:: ACTIVITY ::
Go through the records and give each one again exactly.

:: Dataset items ::
--- START ---

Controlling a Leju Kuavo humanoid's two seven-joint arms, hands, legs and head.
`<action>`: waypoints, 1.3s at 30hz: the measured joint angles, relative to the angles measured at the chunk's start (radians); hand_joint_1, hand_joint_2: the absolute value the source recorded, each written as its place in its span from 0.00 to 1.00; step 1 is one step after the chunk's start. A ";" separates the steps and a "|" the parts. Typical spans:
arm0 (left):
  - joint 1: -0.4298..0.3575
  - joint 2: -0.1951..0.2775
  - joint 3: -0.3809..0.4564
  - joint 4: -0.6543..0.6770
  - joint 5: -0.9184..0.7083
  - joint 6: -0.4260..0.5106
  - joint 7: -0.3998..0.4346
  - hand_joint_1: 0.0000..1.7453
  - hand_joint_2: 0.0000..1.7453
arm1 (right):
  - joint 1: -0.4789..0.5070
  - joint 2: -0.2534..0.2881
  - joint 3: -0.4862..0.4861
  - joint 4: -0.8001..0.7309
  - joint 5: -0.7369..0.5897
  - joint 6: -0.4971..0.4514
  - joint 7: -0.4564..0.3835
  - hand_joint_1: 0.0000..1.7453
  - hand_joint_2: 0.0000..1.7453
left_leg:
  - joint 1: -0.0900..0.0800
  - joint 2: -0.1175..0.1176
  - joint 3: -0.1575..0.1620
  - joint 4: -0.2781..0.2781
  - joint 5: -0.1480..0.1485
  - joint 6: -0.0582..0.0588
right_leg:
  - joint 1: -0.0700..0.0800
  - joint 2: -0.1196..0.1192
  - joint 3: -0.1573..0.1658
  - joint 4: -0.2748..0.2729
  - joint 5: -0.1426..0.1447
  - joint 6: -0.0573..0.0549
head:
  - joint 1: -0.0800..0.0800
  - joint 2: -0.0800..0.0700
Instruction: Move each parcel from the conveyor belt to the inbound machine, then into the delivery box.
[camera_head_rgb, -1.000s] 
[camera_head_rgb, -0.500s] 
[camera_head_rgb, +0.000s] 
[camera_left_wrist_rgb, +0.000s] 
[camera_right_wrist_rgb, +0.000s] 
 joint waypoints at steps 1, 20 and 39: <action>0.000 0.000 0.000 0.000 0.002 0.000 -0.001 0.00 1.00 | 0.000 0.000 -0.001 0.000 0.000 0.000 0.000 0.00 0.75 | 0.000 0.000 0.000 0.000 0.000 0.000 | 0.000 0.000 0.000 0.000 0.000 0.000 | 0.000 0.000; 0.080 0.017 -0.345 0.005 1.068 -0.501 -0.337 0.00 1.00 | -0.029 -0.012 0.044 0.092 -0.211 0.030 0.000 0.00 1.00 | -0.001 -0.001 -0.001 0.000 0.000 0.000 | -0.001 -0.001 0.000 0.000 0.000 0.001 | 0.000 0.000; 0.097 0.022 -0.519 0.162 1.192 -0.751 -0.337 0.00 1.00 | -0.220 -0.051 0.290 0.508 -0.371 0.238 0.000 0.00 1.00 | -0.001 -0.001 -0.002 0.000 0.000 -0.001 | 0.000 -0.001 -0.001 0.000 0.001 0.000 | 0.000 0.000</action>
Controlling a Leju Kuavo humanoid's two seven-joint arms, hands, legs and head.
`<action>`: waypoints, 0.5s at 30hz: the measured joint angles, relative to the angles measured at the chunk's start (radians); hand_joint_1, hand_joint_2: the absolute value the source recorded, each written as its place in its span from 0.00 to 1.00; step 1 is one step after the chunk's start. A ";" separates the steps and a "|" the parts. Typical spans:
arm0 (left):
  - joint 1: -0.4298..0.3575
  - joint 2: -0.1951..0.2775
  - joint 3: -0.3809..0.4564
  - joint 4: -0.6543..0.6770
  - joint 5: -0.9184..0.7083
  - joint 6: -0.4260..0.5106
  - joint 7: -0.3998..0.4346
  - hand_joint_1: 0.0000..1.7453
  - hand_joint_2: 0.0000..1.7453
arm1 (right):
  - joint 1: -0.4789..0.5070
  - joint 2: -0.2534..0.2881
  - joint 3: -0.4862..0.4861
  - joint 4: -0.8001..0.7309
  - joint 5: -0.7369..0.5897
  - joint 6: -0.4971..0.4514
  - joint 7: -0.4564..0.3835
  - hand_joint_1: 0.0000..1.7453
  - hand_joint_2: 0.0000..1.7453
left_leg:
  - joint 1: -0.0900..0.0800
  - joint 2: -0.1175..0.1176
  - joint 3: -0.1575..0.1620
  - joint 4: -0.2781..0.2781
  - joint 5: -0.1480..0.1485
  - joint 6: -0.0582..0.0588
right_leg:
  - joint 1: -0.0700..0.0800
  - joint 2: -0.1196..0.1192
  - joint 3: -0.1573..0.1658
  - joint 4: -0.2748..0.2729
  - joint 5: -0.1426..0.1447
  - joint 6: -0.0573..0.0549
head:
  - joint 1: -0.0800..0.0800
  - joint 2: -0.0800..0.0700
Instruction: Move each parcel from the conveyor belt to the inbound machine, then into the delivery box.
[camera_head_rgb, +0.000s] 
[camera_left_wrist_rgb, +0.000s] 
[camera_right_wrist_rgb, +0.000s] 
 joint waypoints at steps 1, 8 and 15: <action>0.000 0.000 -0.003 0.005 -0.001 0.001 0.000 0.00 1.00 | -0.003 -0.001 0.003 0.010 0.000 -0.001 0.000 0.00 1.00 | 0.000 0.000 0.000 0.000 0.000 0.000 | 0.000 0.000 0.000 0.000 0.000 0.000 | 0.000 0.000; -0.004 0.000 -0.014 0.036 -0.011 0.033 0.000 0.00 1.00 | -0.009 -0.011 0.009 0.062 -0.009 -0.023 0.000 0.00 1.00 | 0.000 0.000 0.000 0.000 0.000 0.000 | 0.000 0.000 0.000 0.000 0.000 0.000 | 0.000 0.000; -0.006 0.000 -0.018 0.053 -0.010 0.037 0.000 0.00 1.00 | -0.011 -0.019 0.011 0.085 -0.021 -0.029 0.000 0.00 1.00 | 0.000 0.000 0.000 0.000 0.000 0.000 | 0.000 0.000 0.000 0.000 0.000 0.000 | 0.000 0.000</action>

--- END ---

:: EXERCISE OUTPUT ::
Controlling a Leju Kuavo humanoid's two seven-joint arms, hands, legs and head.
`<action>`: waypoints, 1.3s at 30hz: the measured joint angles, relative to the angles measured at the chunk's start (radians); hand_joint_1, hand_joint_2: the absolute value the source recorded, each written as its place in its span from 0.00 to 1.00; step 1 is one step after the chunk's start. A ";" separates the steps and a "|" the parts. Typical spans:
arm0 (left):
  - joint 1: -0.4298..0.3575
  - joint 2: -0.1951..0.2775
  - joint 3: -0.3809..0.4564
  - joint 4: -0.6543..0.6770
  - joint 5: -0.9184..0.7083
  - joint 6: -0.4260..0.5106
  - joint 7: -0.3998..0.4346
  - hand_joint_1: 0.0000..1.7453
  - hand_joint_2: 0.0000..1.7453
arm1 (right):
  - joint 1: -0.4789..0.5070
  - joint 2: -0.2534..0.2881
  - joint 3: -0.4862..0.4861
  - joint 4: -0.8001..0.7309
  - joint 5: -0.7369..0.5897
  - joint 6: -0.4971..0.4514
  - joint 7: -0.4564..0.3835
  - hand_joint_1: 0.0000..1.7453
  - hand_joint_2: 0.0000..1.7453
left_leg:
  - joint 1: -0.0900..0.0800
  - joint 2: -0.1175..0.1176
  - joint 3: -0.1575..0.1620
  - joint 4: -0.2781..0.2781
  - joint 5: -0.1480..0.1485
  - joint 6: -0.0582..0.0588
right_leg:
  - joint 1: -0.0700..0.0800
  - joint 2: -0.1196..0.1192
  - joint 3: -0.1573..0.1658
  - joint 4: -0.2748..0.2729
  - joint 5: -0.1426..0.1447
  - joint 6: -0.0573..0.0549
head:
  - joint 1: -0.0800..0.0800
  - joint 2: -0.0800..0.0700
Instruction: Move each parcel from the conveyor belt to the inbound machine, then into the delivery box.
[camera_head_rgb, -1.000s] 
[camera_head_rgb, -0.500s] 
[camera_head_rgb, +0.000s] 
[camera_left_wrist_rgb, +0.000s] 
[camera_right_wrist_rgb, +0.000s] 
 joint waypoints at steps 1, 20 and 39: <action>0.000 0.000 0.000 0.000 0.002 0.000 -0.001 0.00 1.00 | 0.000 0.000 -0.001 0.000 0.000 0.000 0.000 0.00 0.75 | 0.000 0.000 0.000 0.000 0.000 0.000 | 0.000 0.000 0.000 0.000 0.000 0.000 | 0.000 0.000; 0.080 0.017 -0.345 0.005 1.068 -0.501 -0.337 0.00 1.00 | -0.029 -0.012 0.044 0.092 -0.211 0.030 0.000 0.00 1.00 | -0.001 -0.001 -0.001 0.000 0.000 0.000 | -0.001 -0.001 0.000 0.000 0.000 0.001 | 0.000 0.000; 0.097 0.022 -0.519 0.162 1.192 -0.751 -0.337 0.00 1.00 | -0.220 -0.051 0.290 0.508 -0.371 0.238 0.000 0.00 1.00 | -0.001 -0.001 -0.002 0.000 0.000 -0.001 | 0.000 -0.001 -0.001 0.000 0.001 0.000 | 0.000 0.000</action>
Controlling a Leju Kuavo humanoid's two seven-joint arms, hands, legs and head.
`<action>`: waypoints, 0.5s at 30hz: the measured joint angles, relative to the angles measured at the chunk's start (radians); hand_joint_1, hand_joint_2: the absolute value the source recorded, each written as its place in its span from 0.00 to 1.00; step 1 is one step after the chunk's start. A ";" separates the steps and a "|" the parts. Typical spans:
arm0 (left):
  - joint 1: -0.4298..0.3575
  - joint 2: -0.1951..0.2775
  - joint 3: -0.3809..0.4564
  - joint 4: -0.6543..0.6770
  - joint 5: -0.9184..0.7083
  - joint 6: -0.4260..0.5106
  - joint 7: -0.3998..0.4346
  - hand_joint_1: 0.0000..1.7453
  - hand_joint_2: 0.0000..1.7453
arm1 (right):
  - joint 1: -0.4789..0.5070
  - joint 2: -0.2534..0.2881
  - joint 3: -0.4862..0.4861
  - joint 4: -0.8001..0.7309
  - joint 5: -0.7369..0.5897
  - joint 6: -0.4971..0.4514
  - joint 7: -0.4564..0.3835
  - hand_joint_1: 0.0000..1.7453
  - hand_joint_2: 0.0000..1.7453
left_leg:
  - joint 1: -0.0900..0.0800
  - joint 2: -0.1175..0.1176
  - joint 3: -0.1575..0.1620
  - joint 4: -0.2781..0.2781
  - joint 5: -0.1480..0.1485
  - joint 6: -0.0582..0.0588
right_leg:
  - joint 1: -0.0700..0.0800
  - joint 2: -0.1196..0.1192
  - joint 3: -0.1573..0.1658
  - joint 4: -0.2748..0.2729
  - joint 5: -0.1426..0.1447
  - joint 6: -0.0573..0.0549
head:
  - joint 1: -0.0800..0.0800
  - joint 2: -0.0800..0.0700
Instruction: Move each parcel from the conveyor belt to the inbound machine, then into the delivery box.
[camera_head_rgb, +0.000s] 
[camera_left_wrist_rgb, +0.000s] 
[camera_right_wrist_rgb, +0.000s] 
 joint waypoints at steps 1, 8 and 15: <action>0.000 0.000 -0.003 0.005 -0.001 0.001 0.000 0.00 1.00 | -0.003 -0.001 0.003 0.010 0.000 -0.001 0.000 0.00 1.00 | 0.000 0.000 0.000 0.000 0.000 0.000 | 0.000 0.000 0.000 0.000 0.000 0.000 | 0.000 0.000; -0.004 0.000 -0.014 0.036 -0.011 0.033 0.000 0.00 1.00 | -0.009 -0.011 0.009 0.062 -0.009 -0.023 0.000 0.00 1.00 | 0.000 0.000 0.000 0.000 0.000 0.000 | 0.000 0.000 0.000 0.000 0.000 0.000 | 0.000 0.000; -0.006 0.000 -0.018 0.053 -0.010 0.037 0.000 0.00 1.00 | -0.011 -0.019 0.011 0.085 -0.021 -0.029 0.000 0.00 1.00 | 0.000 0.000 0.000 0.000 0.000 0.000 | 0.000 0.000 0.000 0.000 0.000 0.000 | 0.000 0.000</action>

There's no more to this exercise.